### Your assignment:
Copying exactly, give the lines in the material below from the one with "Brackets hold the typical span" to the one with "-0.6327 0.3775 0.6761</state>", ends included, and nothing besides.

### Recorded information:
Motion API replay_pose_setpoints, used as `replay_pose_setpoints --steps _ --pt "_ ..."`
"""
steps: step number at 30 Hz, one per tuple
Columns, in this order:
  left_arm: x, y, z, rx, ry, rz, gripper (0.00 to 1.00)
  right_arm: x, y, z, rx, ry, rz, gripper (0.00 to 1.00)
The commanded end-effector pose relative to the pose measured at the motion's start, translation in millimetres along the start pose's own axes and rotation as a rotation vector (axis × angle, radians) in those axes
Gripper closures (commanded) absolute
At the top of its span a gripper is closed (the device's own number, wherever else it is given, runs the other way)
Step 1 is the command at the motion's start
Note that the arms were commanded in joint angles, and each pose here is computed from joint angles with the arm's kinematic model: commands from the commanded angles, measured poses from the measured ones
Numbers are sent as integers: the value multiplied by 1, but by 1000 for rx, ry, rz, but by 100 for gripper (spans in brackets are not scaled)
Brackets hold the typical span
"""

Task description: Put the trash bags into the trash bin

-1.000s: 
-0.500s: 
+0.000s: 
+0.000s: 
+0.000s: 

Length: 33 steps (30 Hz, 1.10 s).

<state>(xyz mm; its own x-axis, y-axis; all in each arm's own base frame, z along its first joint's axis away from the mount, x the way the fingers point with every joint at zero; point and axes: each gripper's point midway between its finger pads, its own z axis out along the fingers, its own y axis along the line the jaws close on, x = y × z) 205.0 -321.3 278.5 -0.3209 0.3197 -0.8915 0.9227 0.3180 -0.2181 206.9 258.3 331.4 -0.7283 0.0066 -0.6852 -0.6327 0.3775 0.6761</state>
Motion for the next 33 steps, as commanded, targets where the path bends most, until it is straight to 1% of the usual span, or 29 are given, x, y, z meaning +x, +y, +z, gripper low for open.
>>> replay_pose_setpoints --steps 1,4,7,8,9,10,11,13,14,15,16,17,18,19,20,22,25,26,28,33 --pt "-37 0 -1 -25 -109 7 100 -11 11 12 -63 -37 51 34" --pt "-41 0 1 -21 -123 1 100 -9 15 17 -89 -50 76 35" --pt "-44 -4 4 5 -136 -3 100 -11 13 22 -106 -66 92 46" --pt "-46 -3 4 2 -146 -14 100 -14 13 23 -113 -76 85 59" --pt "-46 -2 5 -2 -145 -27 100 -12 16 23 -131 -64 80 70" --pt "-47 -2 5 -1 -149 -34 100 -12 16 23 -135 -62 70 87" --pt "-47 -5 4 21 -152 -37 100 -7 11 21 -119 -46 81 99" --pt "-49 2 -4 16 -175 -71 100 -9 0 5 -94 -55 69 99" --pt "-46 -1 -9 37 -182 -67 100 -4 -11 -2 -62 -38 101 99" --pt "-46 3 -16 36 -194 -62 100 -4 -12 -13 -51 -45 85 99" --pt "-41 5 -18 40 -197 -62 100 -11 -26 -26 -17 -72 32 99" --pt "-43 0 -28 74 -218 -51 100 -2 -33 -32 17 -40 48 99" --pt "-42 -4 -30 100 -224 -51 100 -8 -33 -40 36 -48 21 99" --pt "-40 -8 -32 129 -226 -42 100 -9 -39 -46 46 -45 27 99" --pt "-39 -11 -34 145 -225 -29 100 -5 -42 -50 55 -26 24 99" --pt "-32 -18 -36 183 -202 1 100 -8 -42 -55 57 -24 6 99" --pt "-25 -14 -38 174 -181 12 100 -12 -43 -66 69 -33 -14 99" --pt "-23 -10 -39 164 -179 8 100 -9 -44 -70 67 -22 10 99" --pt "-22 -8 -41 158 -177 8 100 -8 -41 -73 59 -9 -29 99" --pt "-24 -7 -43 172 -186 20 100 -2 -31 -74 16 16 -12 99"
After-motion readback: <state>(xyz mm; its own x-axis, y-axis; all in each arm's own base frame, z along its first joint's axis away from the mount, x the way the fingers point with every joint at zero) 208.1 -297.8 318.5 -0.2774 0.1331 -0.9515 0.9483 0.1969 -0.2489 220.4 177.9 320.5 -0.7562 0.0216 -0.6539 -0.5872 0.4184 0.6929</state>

### Task result:
Brackets hold the typical span
"""

Task description: Put the trash bags into the trash bin

-1.000s: 
-0.500s: 
+0.000s: 
+0.000s: 
+0.000s: 

Length: 33 steps (30 Hz, 1.10 s).

<state>(xyz mm; its own x-axis, y-axis; all in each arm's own base frame, z along its first joint's axis away from the mount, x the way the fingers point with every joint at zero; point and axes: each gripper's point midway between its finger pads, its own z axis out along the fingers, its own y axis along the line the jaws close on, x = y × z) 205.0 -321.3 278.5 -0.3209 0.3197 -0.8915 0.9227 0.3180 -0.2181 206.9 258.3 331.4 -0.7283 0.0066 -0.6852 -0.6327 0.3775 0.6761</state>

The required response has been given in full.